Now, he started in Europe, but after the war, there's all these anti-war groups. What do you they do with their lists? So he gets a list from them that's how (Servas) was built. And then he'd go to England, get their lists, and expand it to Africa, on his trip to Africa and Japan and so on, so it's all over the world. And they're a hundred and fifteen countries, but (Servas countries get Servas) voting rights, you have ten functional Servas members with identifiable contracts, ability to respond a national (group), if there's going to be an international conference and so on. So I've been involved with this group, and I find it just amazing, and I have learned so much.

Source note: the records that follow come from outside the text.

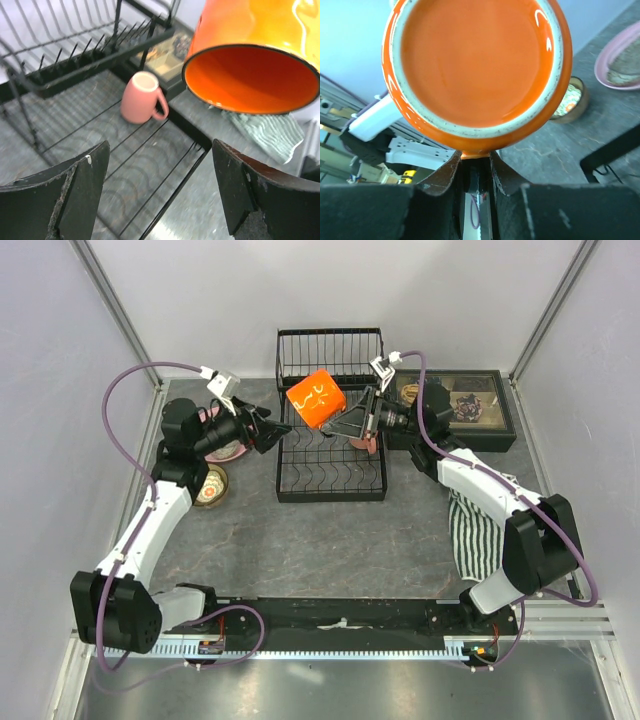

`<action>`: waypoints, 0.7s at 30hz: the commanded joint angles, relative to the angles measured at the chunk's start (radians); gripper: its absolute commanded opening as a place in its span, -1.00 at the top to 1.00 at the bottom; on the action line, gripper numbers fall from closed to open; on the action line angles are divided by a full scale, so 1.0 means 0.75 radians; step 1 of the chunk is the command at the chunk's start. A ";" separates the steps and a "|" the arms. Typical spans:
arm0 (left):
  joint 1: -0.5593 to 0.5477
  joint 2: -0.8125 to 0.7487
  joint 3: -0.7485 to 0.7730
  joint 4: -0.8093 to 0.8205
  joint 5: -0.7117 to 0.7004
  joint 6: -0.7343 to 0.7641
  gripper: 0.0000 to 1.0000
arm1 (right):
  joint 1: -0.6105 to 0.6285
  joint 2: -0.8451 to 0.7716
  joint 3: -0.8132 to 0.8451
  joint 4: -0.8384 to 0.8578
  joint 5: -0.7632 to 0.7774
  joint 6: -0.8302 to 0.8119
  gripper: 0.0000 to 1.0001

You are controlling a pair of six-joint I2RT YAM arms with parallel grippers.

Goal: Unload the mixed dishes from the dish rack
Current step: Place the cup at the center of the board.

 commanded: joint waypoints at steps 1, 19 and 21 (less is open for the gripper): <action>-0.043 0.038 0.076 0.199 0.025 -0.207 -0.77 | -0.002 -0.011 0.059 0.326 -0.037 0.149 1.00; -0.110 0.222 0.182 0.509 0.077 -0.626 -0.61 | 0.039 -0.019 0.037 0.316 -0.023 0.122 1.00; -0.120 0.247 0.193 0.550 0.077 -0.675 -0.54 | 0.051 -0.021 0.035 0.306 -0.021 0.110 1.00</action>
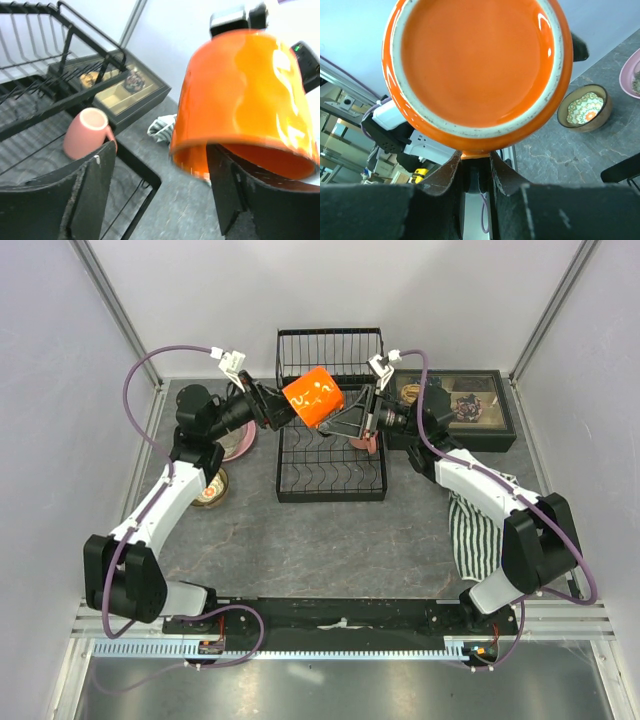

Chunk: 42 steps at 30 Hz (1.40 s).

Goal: Unload the mixed dishes from the dish rack
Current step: Place the cup at the center of the board.

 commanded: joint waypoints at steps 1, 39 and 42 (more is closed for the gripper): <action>-0.020 0.041 0.071 0.190 0.040 -0.181 -0.52 | 0.034 -0.031 0.035 0.120 0.001 -0.045 1.00; 0.137 0.023 -0.007 0.383 0.083 -0.404 0.97 | 0.081 -0.072 -0.036 -0.102 -0.034 -0.275 -0.29; 0.194 -0.005 0.075 0.130 0.124 -0.274 0.97 | 0.062 -0.099 -0.036 -0.229 -0.018 -0.388 -0.30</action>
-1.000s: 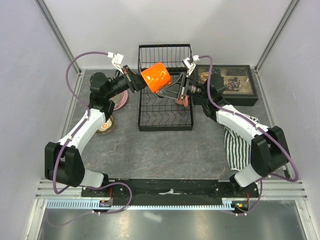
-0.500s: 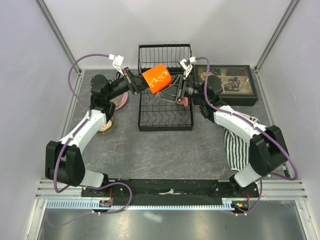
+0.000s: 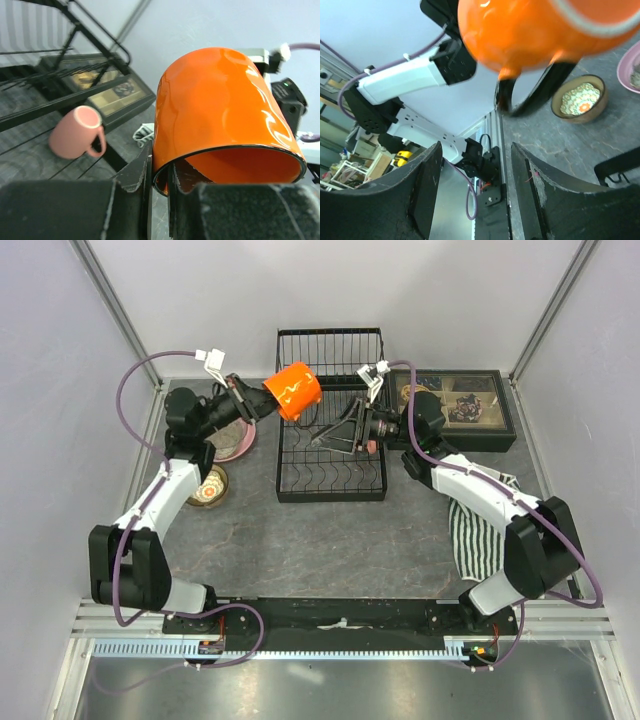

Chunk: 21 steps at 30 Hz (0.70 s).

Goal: Unload the mixed dishes from the dish rack
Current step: Place the cup at the center of the board.

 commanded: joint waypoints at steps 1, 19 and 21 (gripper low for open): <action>0.077 -0.111 0.146 -0.296 0.030 0.187 0.97 | -0.028 -0.087 -0.003 -0.181 -0.015 -0.222 -0.30; 0.249 -0.136 0.707 -2.244 -0.393 1.693 0.97 | -0.083 -0.191 0.064 -0.689 0.155 -0.688 -0.29; 0.249 -0.133 0.695 -2.322 -0.475 1.757 0.97 | -0.085 -0.197 0.064 -0.709 0.163 -0.703 -0.29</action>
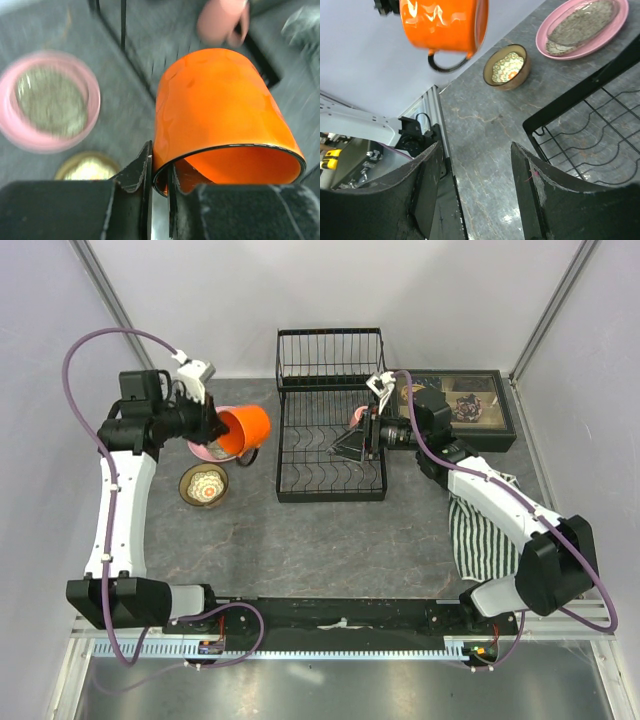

From my parents' household opening up to all (different) people, I now open up to Servas. But I also (host when) the U.S. government brings over five thousand foreign people each year that work in or with consulates, (are) recommended by consulates. They were (first) sent out by Eisenhower, he felt that people in other countries didn't know America. So he (wanted to) give mid-management people a tour for three to four weeks in this country. Either with their own national group, or (with a group with) the same interests. Like 2000, (I hosted) all superintendents or heads of state, education department. What's education in the 2000s going to be like?